La sale journée
Je suis réveillé en sursaut par les hoquets du chat prêt à vomir sur le dessus-de-lit. J’ai tout juste le temps de le saisir avant qu’il ne rende sur le parquet sa bile et une grosse boule de poils. Sopalin, désinfectant, ma femme n’a pas bougé un cil. Je prends une douche à peine tiède et me souviens devoir appeler un plombier ; le chauffe-eau est à l’agonie. La boîte à café est vide, je me rabats sur un thé russe éventé. Dans la précipitation, car je suis en retard, je casse un lacet.
Sur le quai de la gare, le panneau d’information indique : train supprimé. Le suivant est rassasié de voyageurs mécontents. Trop loin d’un barreau ou de la moindre poignée, je lutte contre les accélérations. Juste à côté de moi, un type a le nez qui goutte.

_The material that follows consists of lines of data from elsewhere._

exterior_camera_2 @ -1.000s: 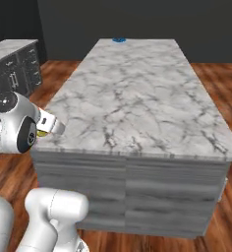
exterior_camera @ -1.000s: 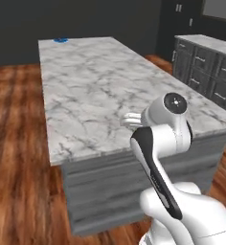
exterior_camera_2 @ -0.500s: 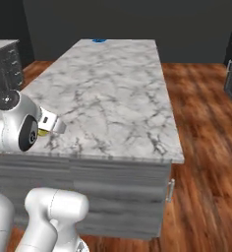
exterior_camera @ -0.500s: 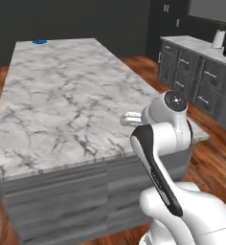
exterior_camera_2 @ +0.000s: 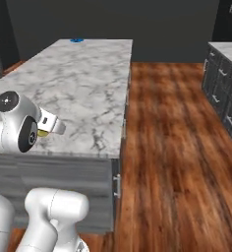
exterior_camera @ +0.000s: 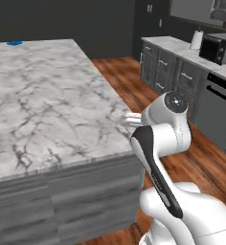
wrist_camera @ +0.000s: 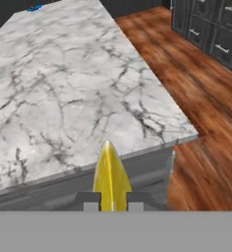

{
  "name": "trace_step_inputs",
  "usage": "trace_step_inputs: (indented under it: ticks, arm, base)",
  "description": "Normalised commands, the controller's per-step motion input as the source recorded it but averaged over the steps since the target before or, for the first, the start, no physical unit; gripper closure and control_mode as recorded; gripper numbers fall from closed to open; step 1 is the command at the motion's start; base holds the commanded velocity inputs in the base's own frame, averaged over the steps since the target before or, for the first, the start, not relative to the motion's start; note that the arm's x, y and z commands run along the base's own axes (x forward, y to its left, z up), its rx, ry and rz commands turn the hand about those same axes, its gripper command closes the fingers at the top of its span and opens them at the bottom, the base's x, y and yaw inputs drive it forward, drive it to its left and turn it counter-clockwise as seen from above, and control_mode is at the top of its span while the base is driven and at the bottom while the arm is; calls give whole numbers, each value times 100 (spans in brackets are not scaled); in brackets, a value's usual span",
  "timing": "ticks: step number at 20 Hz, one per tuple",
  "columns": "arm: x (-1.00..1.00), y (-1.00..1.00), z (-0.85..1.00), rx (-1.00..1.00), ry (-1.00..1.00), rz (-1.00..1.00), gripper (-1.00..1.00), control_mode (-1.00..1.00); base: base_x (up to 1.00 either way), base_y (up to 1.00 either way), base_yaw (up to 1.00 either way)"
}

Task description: Take the lemon wedge from the fridge and place it on the plate with fish on the dining counter.

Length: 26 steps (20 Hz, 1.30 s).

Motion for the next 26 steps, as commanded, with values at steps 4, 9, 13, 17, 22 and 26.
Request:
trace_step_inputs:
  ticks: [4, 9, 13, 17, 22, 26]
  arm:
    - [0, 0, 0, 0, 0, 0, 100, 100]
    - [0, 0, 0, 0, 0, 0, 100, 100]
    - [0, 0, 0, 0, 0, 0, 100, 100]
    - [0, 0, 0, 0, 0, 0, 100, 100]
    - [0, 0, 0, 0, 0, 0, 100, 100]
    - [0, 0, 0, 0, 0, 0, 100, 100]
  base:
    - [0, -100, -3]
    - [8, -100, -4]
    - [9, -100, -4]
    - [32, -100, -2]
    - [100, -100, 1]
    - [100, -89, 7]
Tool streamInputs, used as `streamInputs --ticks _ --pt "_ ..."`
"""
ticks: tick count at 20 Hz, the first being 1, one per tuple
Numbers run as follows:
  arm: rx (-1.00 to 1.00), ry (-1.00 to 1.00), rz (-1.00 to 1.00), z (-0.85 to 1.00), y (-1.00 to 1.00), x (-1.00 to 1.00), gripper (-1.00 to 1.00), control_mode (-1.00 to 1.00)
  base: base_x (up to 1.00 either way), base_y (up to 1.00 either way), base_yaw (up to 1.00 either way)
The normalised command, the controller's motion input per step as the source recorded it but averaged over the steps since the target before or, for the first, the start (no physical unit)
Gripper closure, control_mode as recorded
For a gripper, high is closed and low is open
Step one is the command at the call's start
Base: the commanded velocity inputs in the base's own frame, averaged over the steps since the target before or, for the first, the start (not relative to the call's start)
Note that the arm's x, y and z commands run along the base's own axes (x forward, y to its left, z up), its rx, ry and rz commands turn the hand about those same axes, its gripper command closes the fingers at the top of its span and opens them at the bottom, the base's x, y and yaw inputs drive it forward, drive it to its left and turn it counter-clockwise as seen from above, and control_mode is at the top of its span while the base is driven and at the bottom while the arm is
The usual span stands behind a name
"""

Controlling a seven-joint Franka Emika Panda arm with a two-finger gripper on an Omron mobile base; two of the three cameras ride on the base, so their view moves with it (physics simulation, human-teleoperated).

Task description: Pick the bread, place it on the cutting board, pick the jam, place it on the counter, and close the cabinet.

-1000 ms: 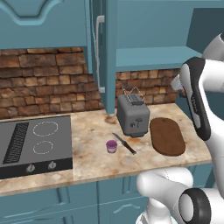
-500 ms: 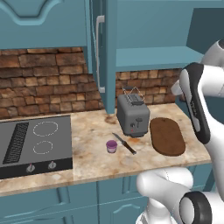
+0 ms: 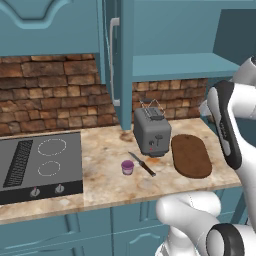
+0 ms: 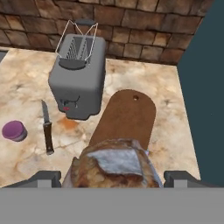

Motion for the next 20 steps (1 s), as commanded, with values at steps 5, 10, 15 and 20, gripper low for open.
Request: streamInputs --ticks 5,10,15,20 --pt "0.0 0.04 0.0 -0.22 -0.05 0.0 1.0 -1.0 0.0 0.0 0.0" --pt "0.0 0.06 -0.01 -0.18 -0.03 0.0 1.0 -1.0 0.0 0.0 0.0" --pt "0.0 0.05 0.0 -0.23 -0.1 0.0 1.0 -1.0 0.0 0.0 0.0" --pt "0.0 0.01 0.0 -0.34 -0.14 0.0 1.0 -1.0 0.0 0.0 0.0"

Arrivé en bas de l’immeuble où je travaille, je suis stoppé net par le tourniquet qui refuse mon laissez-passer magnétique. Le vigile habituel n’est pas là aujourd’hui, remplacé par un nouveau si zélé que j’ai vite le désir de lui casser les dents. Vu qu’il est deux fois plus large que moi, je réfrène mon envie et lui demande poliment de prévenir un responsable.
Mon PC effectue une mise à jour qui dure trois plombes et finit par planter. J’appelle l’informatique à plusieurs reprises, mais chaque fois ça sonne occupé. De guerre lasse, je vais me prendre un café au distributeur qui avale ma pièce et ne recrache que de l’eau chaude. Quand je peux enfin me mettre au travail, il est presque dix heures. Ça va être tendu pour la présentation en début d’après-midi.
Le boui-boui où je déjeune d’habitude est exceptionnellement fermé. Je décide d’acheter un sandwich et de manger au bureau. Avant moi, dans la boulangerie, une femme hésite longuement devant la vitrine des gâteaux, puis décide finalement de prendre des chouquettes. Elle fait trancher son pain et recompter la monnaie.
La réunion se passe mal, nos clients ne comprennent pas mon projet ; trop comme ceci, pas assez comme cela, et surtout trop cher à réaliser. Moi je comprends que l’on m’a embauché pour être créatif, mais que rien ne prime sur le classicisme et le profit. De retour à mon bureau, je consulte mes mails. En ouvrant celui de mon supérieur hiérarchique, j’apprends que je suis viré.
Le train du retour s’immobilise au milieu de nulle part pendant plus d'une heure. Le conducteur annonce un suicide sur les voies. Enfin arrivé à la maison, je trouve ma femme qui fait la gueule. Ma résilience déjà branlante atteint ses limites, je l’agonis vertement. Elle me jette un œil torve et pour seule réponse marmonne que ma mère a appelé. Mon père a succombé d’une crise cardiaque en milieu d’après-midi.
La soupe a un goût de flotte et j’ai le cerveau en purée. Est-il possible de faire un break, que je puisse un peu respirer ? J’allume la télévision, à la recherche d’un programme idiot et tombe sur un flash spécial. L’escalade de violence qui touche la planète depuis des mois vient d’aboutir à la guerre. Dépité et horrifié, j’appuie sur la veille de la télécommande, lorsque se met à hurler la sirène du réseau national d’alerte. Décidément, c’est vraiment une journée de merde.